Course Series ConclusionThe course was created for those who have responsibility for archival collections but who have not had the opportunity to take formal archival training or education. Taking this course will not make anyone an archivist, but we hope that it will make you aware of the responsibilities and obligations historical records programs accept when they bring a collection into their institutions.
We hope you take away the following concepts from this course:
1. Historical records are unique, unpublished resources whose significance lies in their content irrespective of age.
2. Institutions must use collections policies to guide them when accepting or rejecting collections within their historical records programs.
3. The legal title to a collection must be transferred to an historical records program by an instrument of transfer.
4. Bringing collections under physical and intellectual control when they first come into your building is necessary for every historical records program.
5. Processing your collections using the concepts of provenance and original order is necessary for your patrons to make the best use of your collections.
6. The physical conditions under which collections are housed will determine if those collections survive.
7. Access to your collections must be balanced by preservation and security concerns.
Historical records are important elements of the heritage of our communities. They are held throughout our nation, in large professionally managed archives and in small local collections. They are held by governments, libraries, museums, historical societies, private companies, and many other types of organizations. No matter how large or small your own historical records program is, providing the basic elements of archival management of your collections is vital in order to preserve and provide access to our cultural heritage.
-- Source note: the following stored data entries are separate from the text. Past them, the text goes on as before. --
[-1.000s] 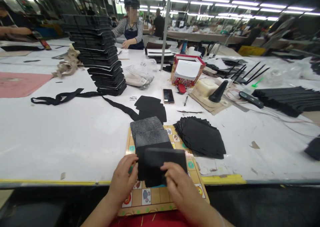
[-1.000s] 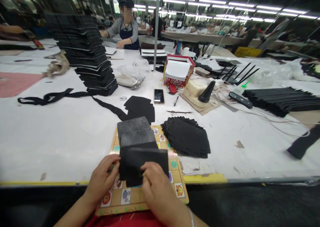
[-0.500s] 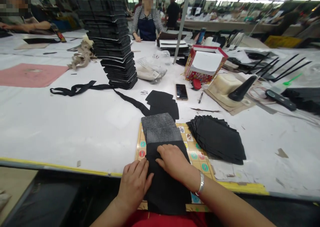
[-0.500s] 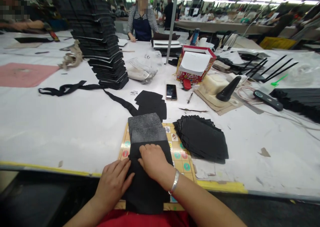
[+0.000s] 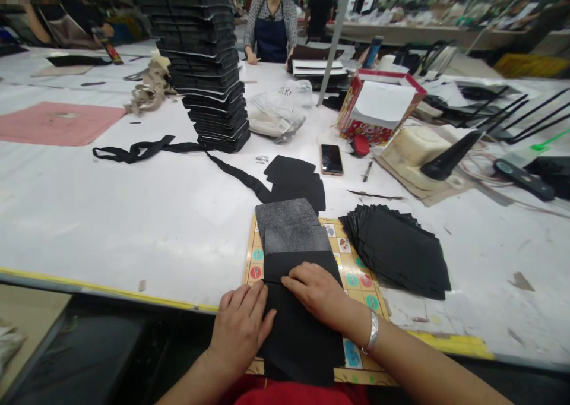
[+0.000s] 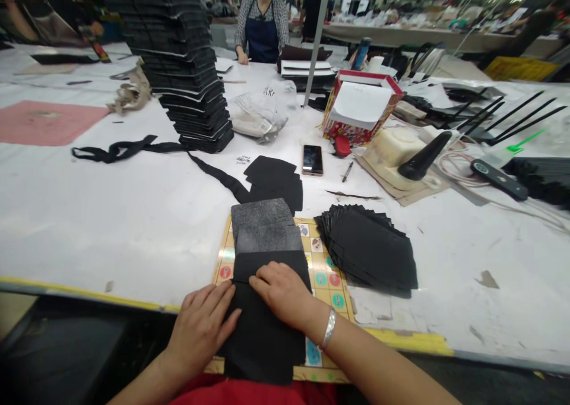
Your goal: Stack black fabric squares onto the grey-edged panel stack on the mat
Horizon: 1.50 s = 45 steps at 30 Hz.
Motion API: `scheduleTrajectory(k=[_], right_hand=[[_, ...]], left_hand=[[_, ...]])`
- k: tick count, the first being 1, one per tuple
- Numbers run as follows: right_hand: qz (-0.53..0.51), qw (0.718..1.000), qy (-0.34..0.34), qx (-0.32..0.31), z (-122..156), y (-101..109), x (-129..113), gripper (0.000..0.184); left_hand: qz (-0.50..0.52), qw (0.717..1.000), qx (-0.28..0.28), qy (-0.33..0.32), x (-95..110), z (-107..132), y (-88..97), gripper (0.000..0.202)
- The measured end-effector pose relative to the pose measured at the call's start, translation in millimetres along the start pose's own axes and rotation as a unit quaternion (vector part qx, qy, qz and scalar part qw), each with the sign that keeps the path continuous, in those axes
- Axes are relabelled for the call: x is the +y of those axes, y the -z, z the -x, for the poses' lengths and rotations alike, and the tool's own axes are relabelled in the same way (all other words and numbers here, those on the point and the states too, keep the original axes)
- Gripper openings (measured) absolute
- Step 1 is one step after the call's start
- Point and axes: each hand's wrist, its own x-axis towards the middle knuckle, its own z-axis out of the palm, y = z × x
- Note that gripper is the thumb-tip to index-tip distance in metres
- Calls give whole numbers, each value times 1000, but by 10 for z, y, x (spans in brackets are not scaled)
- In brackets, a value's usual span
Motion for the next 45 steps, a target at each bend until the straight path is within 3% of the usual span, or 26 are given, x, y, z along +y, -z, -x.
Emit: scheduleTrajectory(k=[5, 10, 16, 19, 22, 26, 33, 45], right_hand=[[60, 997, 51, -11, 61, -4, 4, 30], [92, 993, 68, -26, 40, 21, -30, 30], [105, 991, 75, -26, 33, 40, -46, 28], [107, 991, 80, -22, 12, 27, -52, 26], [100, 992, 79, -15, 23, 12, -32, 25], [89, 994, 60, -6, 205, 26, 87, 26], [89, 994, 61, 16, 595, 116, 302, 29], [149, 986, 69, -22, 649, 156, 274, 32]], left_hand=[[1, 1000, 0, -5, -18, 9, 2, 28], [-2, 1000, -7, -1, 12, -45, -20, 45], [-75, 995, -50, 39, -119, -47, 30, 32], [-79, 996, 13, 44, -141, -45, 9, 34], [-25, 998, 61, -11, -13, -72, -86, 32], [6, 998, 33, -48, 144, -98, -188, 28], [0, 998, -3, -69, 110, -178, -115, 35], [-128, 970, -168, -122, 325, -335, 32, 58]])
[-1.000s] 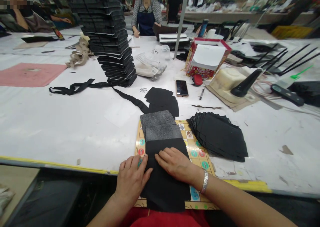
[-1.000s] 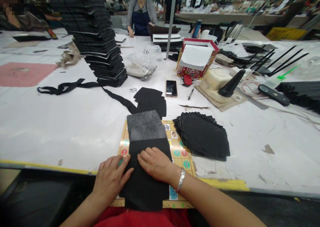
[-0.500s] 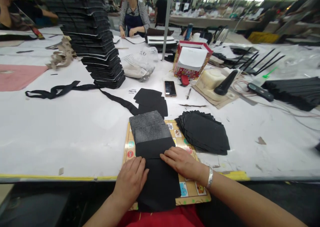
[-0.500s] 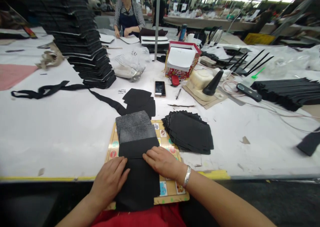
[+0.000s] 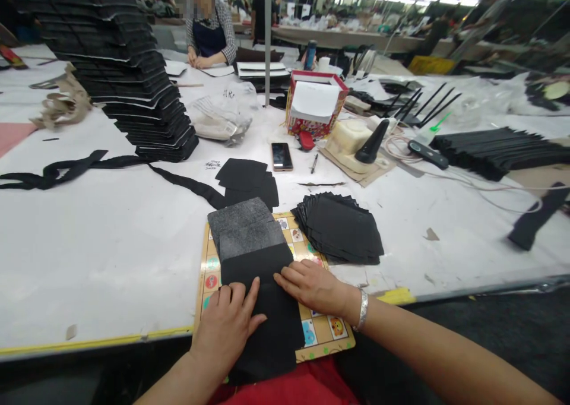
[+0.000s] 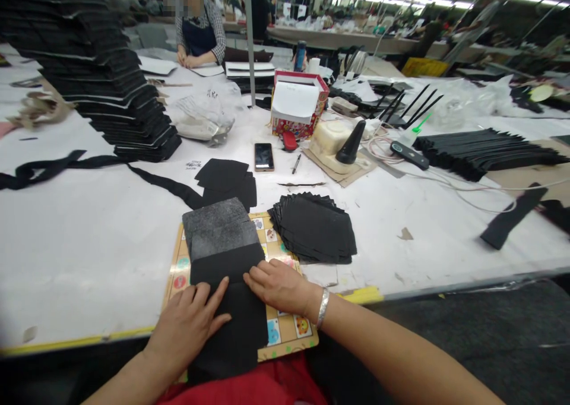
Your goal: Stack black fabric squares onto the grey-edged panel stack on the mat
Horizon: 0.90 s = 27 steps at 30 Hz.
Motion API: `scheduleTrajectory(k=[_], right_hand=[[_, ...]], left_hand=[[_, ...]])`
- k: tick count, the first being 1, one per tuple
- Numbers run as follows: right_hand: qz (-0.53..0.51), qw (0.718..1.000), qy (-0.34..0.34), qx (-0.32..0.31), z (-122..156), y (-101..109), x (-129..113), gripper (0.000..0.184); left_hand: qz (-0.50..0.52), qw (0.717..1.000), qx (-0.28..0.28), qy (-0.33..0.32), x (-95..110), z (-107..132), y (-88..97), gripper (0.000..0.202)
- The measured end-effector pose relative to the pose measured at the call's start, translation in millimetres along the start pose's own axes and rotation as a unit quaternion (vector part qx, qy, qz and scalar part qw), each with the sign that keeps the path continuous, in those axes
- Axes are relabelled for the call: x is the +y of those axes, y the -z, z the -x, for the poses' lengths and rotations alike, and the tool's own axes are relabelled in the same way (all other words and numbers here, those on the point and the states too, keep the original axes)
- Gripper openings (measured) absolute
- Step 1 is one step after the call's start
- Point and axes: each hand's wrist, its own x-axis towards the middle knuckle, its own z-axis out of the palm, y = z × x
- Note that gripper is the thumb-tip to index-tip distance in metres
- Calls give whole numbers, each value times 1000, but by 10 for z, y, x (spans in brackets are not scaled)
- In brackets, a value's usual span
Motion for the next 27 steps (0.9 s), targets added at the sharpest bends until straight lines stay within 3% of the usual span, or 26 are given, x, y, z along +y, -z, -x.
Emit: scheduleTrajectory(k=[4, 8, 10, 13, 17, 21, 24, 27], right_hand=[[16, 999, -29, -20, 192, 53, 14, 34], [35, 987, -158, 3, 350, 117, -74, 27], [27, 979, -197, 36, 271, 120, -201, 29], [-10, 981, -189, 45, 5, 70, -429, 35], [-19, 981, -193, 7, -169, 4, -558, 34], [-36, 961, -275, -9, -82, 63, -420, 25], [-105, 935, -337, -16, -119, 170, -315, 20], [-197, 917, -343, -58, -205, 253, -271, 18]], left_hand=[[-7, 999, -42, -8, 12, -67, 59, 61], [-5, 998, -55, -15, 26, -130, 80, 62], [-4, 999, -51, -16, 36, -147, 81, 61], [4, 999, -40, -6, 33, -114, 59, 60], [23, 1000, 17, 14, -75, 76, -65, 56], [26, 994, 91, 46, -237, 269, -202, 49], [50, 987, 142, 51, -291, 270, -221, 43], [93, 973, 208, 23, -309, 195, -243, 38]])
One of the interesting aspects of working in an historical records program is that there is very little that is totally right or totally wrong. Almost every decision we make is framed by the circumstances surrounding the issue or collection in question. Professional archivists will consult colleagues on issues and reach a consensus decision whenever possible.
We strongly encourage you to consult with colleagues and professional archivists whenever you are presented with issues that trouble you. Remember we are all doing our best to collect, preserve, and make available historical records. If this course accomplishes nothing else, it is our great hope that it will connect professional archivists with those intelligent, hard working, and well meaning individuals who care for historical records in local institutions.
Remember that caretakers of historical records work hard to collect and preserve their unique collections, but that collection and preservation have to be balanced with making those records available for research. The best, most significant, most interesting historical record in the world is virtually worthless if it is not used by anyone.
We encourage you to take advantage of further educational opportunities regarding archival work that are available to you. There are also many resources available online that can help you learn more; we have noted many of them throughout this course. We also encourage you to implement as much as possible of the information that has been provided in this course in your own historical records programs and institutions.
Finally, we wish you and your institutions well. By taking this course you have demonstrated your commitment to the collection in your care and we commend you for that commitment.